Cadillac‘s new twin-turbocharged six-cylinder CT4-V Blackwing represents the pinnacle of GM’s 11 decades of car-making. The sports-sedan easily reaches 60mph in 3.9 seconds, which, measured against other petroleum powered cars, is quite impressive. It’s equally impressive that a car this fast can also be so placid and enjoyable to drive. That said, there’s no doubt that the clock is ticking for internal combustion engines for most consumer vehicles of the future; we no longer live in a single-propulsion world. The CT4-V Blackwing represents the end of an era, a swan song of sorts, that performance enthusiasts will very much enjoy driving.
Unlike many pugnacious gas-fueled machines available the CT4-V Blackwing possesses just the right amount of heft and feedback coming through its microfiber-wrapped wheel, aided by its Magnetic Ride Control (MRC), tech that GM pioneered and has mostly used on Corvettes. Essentially, the system allows the suspension of the car to flex under light load, so a pothole gets dampened without the entire chassis moving, and progressive cornering can be resisted smoothly. Unlike a passive damper and spring, MRC readjusts constantly, thousands of times a second. With the CT4-V’s steering, this leads to a car that feels loose enough when the roadway is smooth, but if a driver decides to get aggressive, the car noticeably stiffens in response. Drivers can further refine that personality through V-mode, where customization is available for factors like the car’s exhaust note, steering feel, suspension rigidity, throttle response and more.
The default six-speed manual gearbox is also superb, as is the clutch feel. Like other makers in the space, Cadillac allows “no-lift” upshifts, meaning drivers can keep their foot on the gas and the transmission reads gear changes on the fly and rev-matches downshifts, too. Even without those elements this is a great gearbox. It’s so appealing on its own that one wonders if the CT4-V Blackwing will become one of those secret-handshake cars that will quickly appreciate in value simply because manual gearboxes are disappearing from carmakers’ option lists.
While this is a rear-wheel-drive-only sedan, it boasts a limited-slip differential for seamless acceleration, as well as communicative and easily modulated Brembo brakes. High-performance brakes often work as advertised, but with little to no subtlety; these Brembos are so friendly they can even trick drivers into thinking they’re not capable of top-end, race-track worthy performance until they really stand on them and bring the CT4-V to a standstill in an incredibly short distance.

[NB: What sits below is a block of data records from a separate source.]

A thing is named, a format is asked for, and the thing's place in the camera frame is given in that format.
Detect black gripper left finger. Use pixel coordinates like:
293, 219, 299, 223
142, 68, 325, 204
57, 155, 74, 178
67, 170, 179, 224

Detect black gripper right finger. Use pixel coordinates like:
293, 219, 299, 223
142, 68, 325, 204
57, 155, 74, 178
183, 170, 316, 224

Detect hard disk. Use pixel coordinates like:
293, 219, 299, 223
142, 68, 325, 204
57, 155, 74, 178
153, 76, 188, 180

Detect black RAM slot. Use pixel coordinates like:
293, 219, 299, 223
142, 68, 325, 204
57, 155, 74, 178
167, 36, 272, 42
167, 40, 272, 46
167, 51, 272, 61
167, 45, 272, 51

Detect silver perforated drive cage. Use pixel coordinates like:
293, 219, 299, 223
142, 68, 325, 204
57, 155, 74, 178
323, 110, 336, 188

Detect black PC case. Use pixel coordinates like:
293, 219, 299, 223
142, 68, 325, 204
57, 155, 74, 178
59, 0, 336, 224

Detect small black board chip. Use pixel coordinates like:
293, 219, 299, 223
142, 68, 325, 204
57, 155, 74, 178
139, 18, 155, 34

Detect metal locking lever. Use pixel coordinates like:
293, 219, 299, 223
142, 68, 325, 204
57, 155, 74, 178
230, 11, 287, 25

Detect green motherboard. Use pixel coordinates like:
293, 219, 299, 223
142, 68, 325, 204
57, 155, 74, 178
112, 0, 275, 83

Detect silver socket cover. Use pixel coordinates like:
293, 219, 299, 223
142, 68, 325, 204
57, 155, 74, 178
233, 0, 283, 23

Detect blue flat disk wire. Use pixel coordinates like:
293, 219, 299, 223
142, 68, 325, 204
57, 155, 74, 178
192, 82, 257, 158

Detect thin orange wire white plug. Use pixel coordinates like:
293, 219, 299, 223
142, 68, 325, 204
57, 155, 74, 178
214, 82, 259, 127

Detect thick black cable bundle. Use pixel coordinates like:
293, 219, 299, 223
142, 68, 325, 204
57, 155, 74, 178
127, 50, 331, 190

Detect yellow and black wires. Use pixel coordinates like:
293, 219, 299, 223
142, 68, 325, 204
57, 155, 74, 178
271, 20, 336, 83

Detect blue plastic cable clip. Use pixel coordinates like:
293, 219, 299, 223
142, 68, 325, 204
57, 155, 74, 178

The car is attractive from the outside. It’s powerful and more affordable than the beloved BMW M3 (which is a favorite among sports-sedan fans). Though there’s plenty of quality materials and craftsmanship within—including the aforementioned steering wheel—it’s not as gorgeous as some of its competitors.
Even with Cadillac’s obvious success, it’s an open question if they can achieve what other brands like BMW already have when they switch to electric. We’re rapidly reaching an era when silent running is the ultimate performance flex. The CT4-V Blackwing will definitely thrill many, and it’s a dignified farewell to Cadillac’s gasoline-fueled performance era.